- [TO DO] Leave out all pictures. Return exactly the lines from the top of the material through the line containing "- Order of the".

>>>>

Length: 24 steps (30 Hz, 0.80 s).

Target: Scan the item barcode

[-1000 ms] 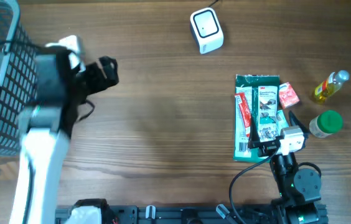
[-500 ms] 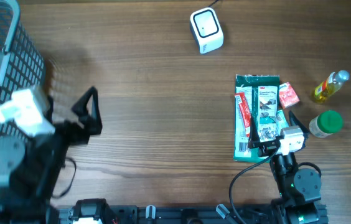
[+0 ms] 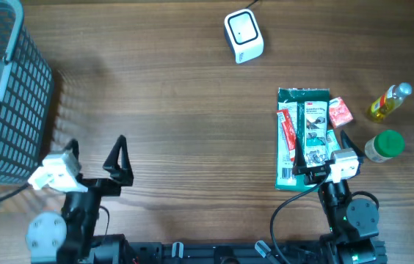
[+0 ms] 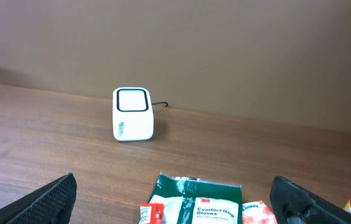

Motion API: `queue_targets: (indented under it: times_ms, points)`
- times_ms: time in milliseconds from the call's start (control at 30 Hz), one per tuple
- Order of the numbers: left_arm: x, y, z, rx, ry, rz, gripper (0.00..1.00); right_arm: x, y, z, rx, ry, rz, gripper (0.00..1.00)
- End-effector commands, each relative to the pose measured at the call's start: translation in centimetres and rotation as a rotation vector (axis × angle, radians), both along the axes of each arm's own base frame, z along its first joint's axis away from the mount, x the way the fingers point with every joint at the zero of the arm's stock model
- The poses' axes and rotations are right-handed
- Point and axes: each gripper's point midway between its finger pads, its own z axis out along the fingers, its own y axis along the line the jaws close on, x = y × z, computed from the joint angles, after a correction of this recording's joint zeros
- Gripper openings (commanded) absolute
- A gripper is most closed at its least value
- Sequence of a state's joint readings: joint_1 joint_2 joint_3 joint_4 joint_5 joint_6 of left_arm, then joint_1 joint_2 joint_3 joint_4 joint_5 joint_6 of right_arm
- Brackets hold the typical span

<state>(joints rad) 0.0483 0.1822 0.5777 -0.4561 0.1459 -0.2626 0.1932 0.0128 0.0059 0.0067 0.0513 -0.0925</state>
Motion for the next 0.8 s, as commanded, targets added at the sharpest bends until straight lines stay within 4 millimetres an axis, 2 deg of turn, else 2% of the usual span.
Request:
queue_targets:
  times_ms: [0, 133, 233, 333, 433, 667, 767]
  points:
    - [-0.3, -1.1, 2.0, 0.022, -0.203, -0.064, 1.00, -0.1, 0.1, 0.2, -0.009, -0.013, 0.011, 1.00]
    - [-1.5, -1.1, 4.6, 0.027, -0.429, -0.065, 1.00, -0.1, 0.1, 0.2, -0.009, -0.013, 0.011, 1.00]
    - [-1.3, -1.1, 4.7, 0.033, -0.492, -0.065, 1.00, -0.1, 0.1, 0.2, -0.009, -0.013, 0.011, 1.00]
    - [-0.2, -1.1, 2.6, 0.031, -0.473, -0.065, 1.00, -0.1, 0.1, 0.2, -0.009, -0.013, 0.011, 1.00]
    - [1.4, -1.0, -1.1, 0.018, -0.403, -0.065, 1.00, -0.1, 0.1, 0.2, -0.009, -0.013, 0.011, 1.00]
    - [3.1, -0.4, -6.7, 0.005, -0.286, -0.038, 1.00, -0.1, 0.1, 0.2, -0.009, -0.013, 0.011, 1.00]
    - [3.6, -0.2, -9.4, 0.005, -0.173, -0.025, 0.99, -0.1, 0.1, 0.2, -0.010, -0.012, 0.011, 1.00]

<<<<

- [COMPLETED TASK]
Length: 24 steps (30 Hz, 0.80 s).

Target: Scan the item barcode

[-1000 ms] 
[-500 ms] 
[+0 ms] 
[+0 ms] 

Motion API: `queue_targets: (indented under it: times_ms, points)`
- times_ms: time in milliseconds from the call's start (control at 30 Hz), one per tuple
- Order of the numbers: left_arm: x, y, z, rx, ry, rz, gripper (0.00..1.00); right_arm: x, y, z, rx, ry, rz, gripper (0.00..1.00)

The work on this exercise is done.